*** Data ***

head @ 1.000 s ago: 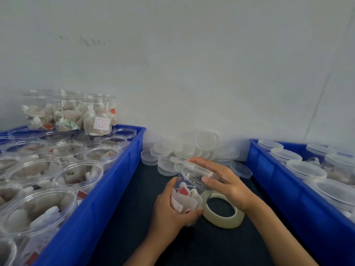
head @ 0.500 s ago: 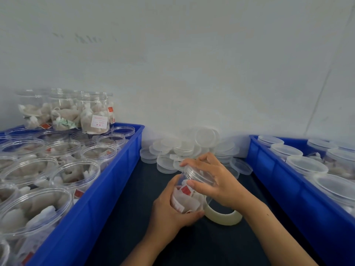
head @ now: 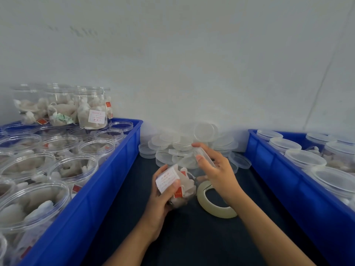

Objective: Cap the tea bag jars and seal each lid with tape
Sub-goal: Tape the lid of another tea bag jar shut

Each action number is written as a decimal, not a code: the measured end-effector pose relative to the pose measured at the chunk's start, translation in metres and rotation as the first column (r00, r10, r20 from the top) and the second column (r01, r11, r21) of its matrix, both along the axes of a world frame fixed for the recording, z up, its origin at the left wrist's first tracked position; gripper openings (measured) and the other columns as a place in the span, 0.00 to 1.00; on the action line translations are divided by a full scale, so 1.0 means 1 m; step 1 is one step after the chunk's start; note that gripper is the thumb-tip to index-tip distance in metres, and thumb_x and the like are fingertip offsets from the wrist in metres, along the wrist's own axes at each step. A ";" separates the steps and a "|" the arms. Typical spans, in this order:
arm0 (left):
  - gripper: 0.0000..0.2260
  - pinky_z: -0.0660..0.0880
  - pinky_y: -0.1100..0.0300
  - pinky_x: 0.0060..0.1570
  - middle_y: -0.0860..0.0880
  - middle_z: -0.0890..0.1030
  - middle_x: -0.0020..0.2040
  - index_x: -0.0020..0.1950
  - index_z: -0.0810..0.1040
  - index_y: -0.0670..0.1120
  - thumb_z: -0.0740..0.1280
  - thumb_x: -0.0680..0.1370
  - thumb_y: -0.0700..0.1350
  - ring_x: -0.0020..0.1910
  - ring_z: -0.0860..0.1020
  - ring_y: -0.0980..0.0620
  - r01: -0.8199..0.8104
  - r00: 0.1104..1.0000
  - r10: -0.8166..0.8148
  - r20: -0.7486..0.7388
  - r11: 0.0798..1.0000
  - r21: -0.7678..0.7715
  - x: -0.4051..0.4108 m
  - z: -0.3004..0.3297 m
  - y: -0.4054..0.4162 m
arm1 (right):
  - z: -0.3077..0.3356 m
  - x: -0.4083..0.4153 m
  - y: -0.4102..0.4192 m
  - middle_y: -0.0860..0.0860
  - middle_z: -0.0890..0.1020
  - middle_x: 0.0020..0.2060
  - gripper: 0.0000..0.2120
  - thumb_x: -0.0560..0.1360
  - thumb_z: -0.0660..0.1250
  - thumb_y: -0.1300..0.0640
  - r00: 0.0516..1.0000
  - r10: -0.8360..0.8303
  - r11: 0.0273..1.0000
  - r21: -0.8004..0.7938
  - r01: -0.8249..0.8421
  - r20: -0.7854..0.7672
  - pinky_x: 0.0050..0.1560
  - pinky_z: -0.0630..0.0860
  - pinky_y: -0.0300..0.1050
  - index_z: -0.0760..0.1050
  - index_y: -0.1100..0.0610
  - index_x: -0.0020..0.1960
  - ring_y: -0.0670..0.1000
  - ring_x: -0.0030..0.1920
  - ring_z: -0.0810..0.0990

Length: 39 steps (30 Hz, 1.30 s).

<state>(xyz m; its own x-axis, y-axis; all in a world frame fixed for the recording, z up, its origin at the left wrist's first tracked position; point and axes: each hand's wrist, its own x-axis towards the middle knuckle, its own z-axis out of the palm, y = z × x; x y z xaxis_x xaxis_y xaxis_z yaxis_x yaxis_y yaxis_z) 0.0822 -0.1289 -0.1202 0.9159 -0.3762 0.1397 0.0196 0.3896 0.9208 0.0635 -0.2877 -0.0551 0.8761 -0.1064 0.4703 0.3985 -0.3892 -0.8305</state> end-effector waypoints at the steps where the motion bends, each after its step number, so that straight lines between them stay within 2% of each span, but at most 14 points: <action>1: 0.27 0.80 0.55 0.41 0.48 0.83 0.57 0.68 0.69 0.55 0.73 0.71 0.53 0.51 0.83 0.50 0.002 1.000 -0.002 -0.002 1.000 0.020 -0.001 0.001 0.001 | 0.001 -0.001 0.002 0.63 0.74 0.41 0.11 0.80 0.62 0.52 1.000 0.007 1.000 -0.016 -0.007 0.015 0.46 0.77 0.67 0.77 0.40 0.58 0.62 0.44 0.75; 4: 0.26 0.73 0.60 0.31 0.43 0.83 0.54 0.66 0.73 0.49 0.67 0.70 0.57 0.42 0.81 0.51 0.025 0.999 -0.024 -0.028 0.999 0.037 -0.003 0.003 0.002 | 0.002 -0.005 0.007 0.56 0.71 0.37 0.15 0.76 0.57 0.37 0.999 0.035 0.996 -0.081 -0.033 0.020 0.46 0.77 0.61 0.75 0.36 0.59 0.54 0.44 0.74; 6: 0.22 0.70 0.60 0.30 0.42 0.84 0.51 0.60 0.80 0.50 0.69 0.70 0.58 0.40 0.80 0.50 0.054 0.996 -0.055 -0.071 0.998 -0.026 -0.005 0.005 0.004 | 0.001 -0.008 0.009 0.50 0.73 0.48 0.18 0.73 0.56 0.32 0.999 0.032 0.989 -0.143 -0.028 0.029 0.57 0.73 0.45 0.73 0.32 0.61 0.46 0.55 0.73; 8: 0.20 0.68 0.59 0.30 0.42 0.84 0.48 0.56 0.83 0.51 0.66 0.71 0.61 0.38 0.79 0.48 0.094 0.988 -0.107 -0.115 0.989 -0.113 -0.005 0.007 0.006 | 0.005 -0.012 0.012 0.48 0.70 0.53 0.18 0.74 0.59 0.38 0.992 0.078 0.979 -0.197 -0.057 0.104 0.60 0.69 0.39 0.74 0.36 0.63 0.46 0.58 0.72; 11: 0.26 0.65 0.64 0.22 0.41 0.82 0.45 0.52 0.85 0.47 0.60 0.72 0.65 0.34 0.78 0.47 0.245 0.940 -0.281 -0.195 0.951 -0.188 -0.004 0.009 0.010 | 0.012 -0.016 0.014 0.50 0.69 0.54 0.18 0.75 0.63 0.46 0.966 0.158 0.941 -0.326 -0.085 0.204 0.62 0.70 0.44 0.76 0.44 0.64 0.52 0.59 0.71; 16: 0.32 0.62 0.67 0.18 0.39 0.77 0.48 0.57 0.81 0.41 0.62 0.71 0.68 0.32 0.75 0.47 0.461 0.781 -0.540 -0.314 0.838 -0.292 0.002 0.005 0.009 | 0.018 -0.018 0.006 0.51 0.70 0.54 0.18 0.74 0.63 0.48 0.967 0.212 0.919 -0.365 -0.148 0.142 0.61 0.69 0.39 0.77 0.44 0.63 0.52 0.59 0.71; 22: 0.25 0.72 0.61 0.29 0.43 0.83 0.47 0.53 0.85 0.48 0.63 0.72 0.66 0.35 0.77 0.49 0.283 0.931 -0.314 -0.187 0.943 -0.175 0.002 0.001 0.002 | 0.010 -0.013 0.010 0.50 0.73 0.52 0.15 0.76 0.61 0.50 0.994 0.105 0.982 -0.160 -0.099 0.033 0.53 0.71 0.31 0.76 0.38 0.62 0.43 0.53 0.75; 24: 0.23 0.76 0.60 0.35 0.43 0.84 0.50 0.58 0.82 0.49 0.68 0.71 0.63 0.38 0.80 0.50 0.162 0.978 -0.171 -0.118 0.983 -0.085 0.000 0.001 0.001 | 0.008 -0.011 0.014 0.45 0.76 0.40 0.12 0.80 0.60 0.54 0.997 0.063 0.994 -0.092 -0.060 0.032 0.47 0.71 0.29 0.77 0.42 0.59 0.43 0.44 0.76; 26: 0.27 0.77 0.59 0.37 0.45 0.82 0.57 0.67 0.72 0.53 0.70 0.70 0.59 0.46 0.83 0.50 0.030 0.999 -0.030 -0.030 0.999 -0.015 -0.002 -0.001 -0.001 | 0.008 -0.010 0.015 0.44 0.76 0.32 0.11 0.82 0.57 0.54 0.999 0.037 0.999 -0.011 -0.037 -0.031 0.48 0.75 0.39 0.77 0.45 0.57 0.41 0.36 0.73; 29: 0.31 0.78 0.58 0.38 0.49 0.80 0.61 0.69 0.62 0.63 0.72 0.70 0.58 0.54 0.82 0.49 -0.052 0.998 0.051 0.037 0.999 0.010 -0.005 -0.002 -0.003 | 0.014 -0.011 0.015 0.59 0.78 0.49 0.11 0.82 0.56 0.48 0.980 0.024 1.000 0.021 -0.020 -0.198 0.55 0.76 0.57 0.75 0.37 0.51 0.49 0.52 0.78; 31: 0.29 0.76 0.58 0.35 0.48 0.81 0.59 0.69 0.63 0.61 0.69 0.70 0.58 0.49 0.83 0.51 -0.025 0.999 0.025 0.028 1.000 -0.011 -0.005 -0.001 -0.003 | 0.018 -0.013 0.012 0.58 0.76 0.54 0.10 0.80 0.56 0.42 0.970 0.011 0.998 -0.049 -0.024 -0.244 0.55 0.77 0.53 0.73 0.30 0.47 0.52 0.52 0.77; 33: 0.26 0.73 0.60 0.31 0.44 0.83 0.54 0.69 0.69 0.53 0.67 0.73 0.59 0.40 0.81 0.50 0.054 0.998 -0.055 -0.013 0.997 -0.046 -0.005 0.002 -0.001 | 0.019 -0.015 0.007 0.48 0.72 0.64 0.08 0.77 0.55 0.34 0.967 0.032 0.990 -0.126 -0.066 -0.254 0.60 0.71 0.41 0.69 0.27 0.54 0.38 0.57 0.73; 35: 0.26 0.72 0.59 0.30 0.39 0.83 0.50 0.64 0.75 0.45 0.63 0.73 0.61 0.36 0.80 0.48 0.127 0.987 -0.136 -0.089 0.987 -0.099 -0.005 0.005 0.002 | 0.017 -0.016 0.002 0.41 0.66 0.66 0.21 0.74 0.53 0.29 0.977 0.059 0.962 -0.249 -0.110 -0.204 0.55 0.65 0.32 0.63 0.29 0.65 0.27 0.57 0.66; 39: 0.27 0.80 0.52 0.43 0.38 0.82 0.56 0.65 0.76 0.44 0.65 0.71 0.59 0.47 0.83 0.44 0.155 0.962 -0.204 -0.184 0.955 -0.251 0.001 0.010 0.007 | 0.008 -0.015 0.008 0.40 0.68 0.64 0.26 0.73 0.54 0.31 0.999 0.045 0.921 -0.388 -0.050 -0.020 0.57 0.67 0.33 0.60 0.33 0.69 0.36 0.62 0.68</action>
<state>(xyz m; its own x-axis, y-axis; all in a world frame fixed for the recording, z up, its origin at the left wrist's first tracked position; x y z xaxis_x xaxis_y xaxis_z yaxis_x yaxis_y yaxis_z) 0.0828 -0.1218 -0.1105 0.8542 -0.5166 0.0592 0.2878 0.5645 0.7737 0.0481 -0.2802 -0.0469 0.8808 0.1242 0.4569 0.4164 -0.6625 -0.6227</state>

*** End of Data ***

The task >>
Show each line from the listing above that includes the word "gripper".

Reply >>
Each action number is written as a decimal, not a code: the measured end-effector pose relative to the pose measured at the chunk's start, translation in metres and rotation as the first column (r00, r10, r20 from the top) and the second column (r01, r11, r21) of its matrix, both along the axes of a world frame fixed for the recording, z up, its origin at the left wrist's first tracked position; gripper openings (measured) and the other columns as a place in the span, 0.00 to 1.00; on the action line translations are divided by a full scale, so 1.0 means 1 m; step 1 is one step after the chunk's start; note that gripper is the thumb-tip to index-tip distance in metres, and thumb_x and the like are fingertip offsets from the wrist in metres, along the wrist's own axes at each step. A ";" separates the steps and a "|" the arms. Typical spans, in this order:
  - gripper: 0.0000..0.2260
  - gripper: 0.0000..0.2120

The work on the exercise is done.